+++ Supplied data +++

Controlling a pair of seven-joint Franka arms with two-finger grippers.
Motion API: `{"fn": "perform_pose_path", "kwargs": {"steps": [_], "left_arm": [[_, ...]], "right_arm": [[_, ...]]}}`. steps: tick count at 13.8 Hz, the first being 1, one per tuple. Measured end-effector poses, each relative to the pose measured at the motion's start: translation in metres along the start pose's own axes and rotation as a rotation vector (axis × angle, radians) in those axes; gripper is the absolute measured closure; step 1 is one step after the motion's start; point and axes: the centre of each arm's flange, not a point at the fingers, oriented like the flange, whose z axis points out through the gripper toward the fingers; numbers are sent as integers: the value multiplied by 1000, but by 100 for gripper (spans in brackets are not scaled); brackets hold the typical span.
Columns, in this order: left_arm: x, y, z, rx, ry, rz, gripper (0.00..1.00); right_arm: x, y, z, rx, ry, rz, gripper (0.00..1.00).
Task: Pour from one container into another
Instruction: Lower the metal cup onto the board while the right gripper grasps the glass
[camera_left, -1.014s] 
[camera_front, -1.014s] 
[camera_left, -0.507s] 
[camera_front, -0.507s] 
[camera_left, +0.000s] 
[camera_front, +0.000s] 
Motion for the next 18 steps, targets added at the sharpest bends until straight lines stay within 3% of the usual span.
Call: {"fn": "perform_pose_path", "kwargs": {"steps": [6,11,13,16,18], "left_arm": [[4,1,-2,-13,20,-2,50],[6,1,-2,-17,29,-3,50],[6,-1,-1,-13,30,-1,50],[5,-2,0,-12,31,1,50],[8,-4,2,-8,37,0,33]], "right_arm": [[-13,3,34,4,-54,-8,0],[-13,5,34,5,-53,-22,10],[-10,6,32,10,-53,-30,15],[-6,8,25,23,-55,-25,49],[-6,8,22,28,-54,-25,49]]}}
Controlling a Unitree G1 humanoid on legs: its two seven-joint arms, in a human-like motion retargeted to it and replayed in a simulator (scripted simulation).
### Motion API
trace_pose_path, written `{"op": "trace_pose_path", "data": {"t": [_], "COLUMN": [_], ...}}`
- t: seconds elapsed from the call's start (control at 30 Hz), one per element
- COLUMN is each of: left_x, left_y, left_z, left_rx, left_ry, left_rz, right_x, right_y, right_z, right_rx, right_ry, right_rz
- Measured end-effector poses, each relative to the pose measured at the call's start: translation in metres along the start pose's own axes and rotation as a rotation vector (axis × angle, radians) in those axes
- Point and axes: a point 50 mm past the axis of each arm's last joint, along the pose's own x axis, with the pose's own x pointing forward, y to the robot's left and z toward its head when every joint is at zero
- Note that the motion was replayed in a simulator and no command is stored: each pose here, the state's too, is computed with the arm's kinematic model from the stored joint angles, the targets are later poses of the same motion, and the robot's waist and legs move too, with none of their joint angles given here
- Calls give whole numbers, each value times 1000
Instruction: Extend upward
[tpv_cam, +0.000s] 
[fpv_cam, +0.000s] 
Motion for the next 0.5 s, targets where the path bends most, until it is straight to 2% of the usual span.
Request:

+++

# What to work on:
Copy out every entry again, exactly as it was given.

# Response to the task:
Controlling a pair of seven-joint Franka arms with two-finger grippers.
Motion API: `{"fn": "perform_pose_path", "kwargs": {"steps": [_], "left_arm": [[_, ...]], "right_arm": [[_, ...]]}}`. steps: tick count at 13.8 Hz, the first being 1, one per tuple. Measured end-effector poses, each relative to the pose measured at the motion's start: translation in metres along the start pose's own axes and rotation as a rotation vector (axis × angle, radians) in those axes; gripper is the absolute measured closure; step 1 is one step after the motion's start; point and axes: the centre of each arm's flange, not a point at the fingers, oriented like the flange, whose z axis points out through the gripper toward the fingers; numbers are sent as integers: the value multiplied by 1000, but by 100 for gripper (spans in brackets are not scaled); brackets hold the typical span.
Columns, in this order: left_arm: x, y, z, rx, ry, rz, gripper (0.00..1.00); right_arm: x, y, z, rx, ry, rz, gripper (0.00..1.00).
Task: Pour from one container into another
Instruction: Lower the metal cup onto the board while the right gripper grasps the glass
[camera_left, -1.014s] 
[camera_front, -1.014s] 
[camera_left, -0.507s] 
[camera_front, -0.507s] 
[camera_left, +0.000s] 
[camera_front, +0.000s] 
Motion for the next 18 steps, targets added at the sharpest bends until straight lines stay within 3% of the usual span.
Call: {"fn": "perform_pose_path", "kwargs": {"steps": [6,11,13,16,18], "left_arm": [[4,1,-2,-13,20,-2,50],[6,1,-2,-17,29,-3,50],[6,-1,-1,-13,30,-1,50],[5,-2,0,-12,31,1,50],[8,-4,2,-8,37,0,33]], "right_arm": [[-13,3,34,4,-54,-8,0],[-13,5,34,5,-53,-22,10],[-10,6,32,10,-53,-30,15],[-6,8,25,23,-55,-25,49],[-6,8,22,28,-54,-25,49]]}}
Controlling a Unitree G1 humanoid on legs: its two seven-joint arms, in a human-like motion retargeted to it and replayed in a simulator (scripted simulation).
### Motion API
trace_pose_path, written `{"op": "trace_pose_path", "data": {"t": [_], "COLUMN": [_], ...}}`
- t: seconds elapsed from the call's start (control at 30 Hz), one per element
- COLUMN is each of: left_x, left_y, left_z, left_rx, left_ry, left_rz, right_x, right_y, right_z, right_rx, right_ry, right_rz
- Measured end-effector poses, each relative to the pose measured at the call's start: translation in metres along the start pose's own axes and rotation as a rotation vector (axis × angle, radians) in those axes
- Point and axes: a point 50 mm past the axis of each arm's last joint, along the pose's own x axis, with the pose's own x pointing forward, y to the robot's left and z toward its head when every joint is at zero
- Note that the motion was replayed in a simulator and no command is stored: each pose here, the state's too, is computed with the arm's kinematic model from the stored joint angles, the targets are later poses of the same motion, and the robot's waist and legs move too, with none of their joint angles given here
- Calls give whole numbers, each value times 1000
Instruction: Extend upward
[tpv_cam, +0.000s] 
[fpv_cam, +0.000s] 
Motion for the next 0.5 s, targets where the path bends most, until it is straight to 2% of the usual span.
Request:

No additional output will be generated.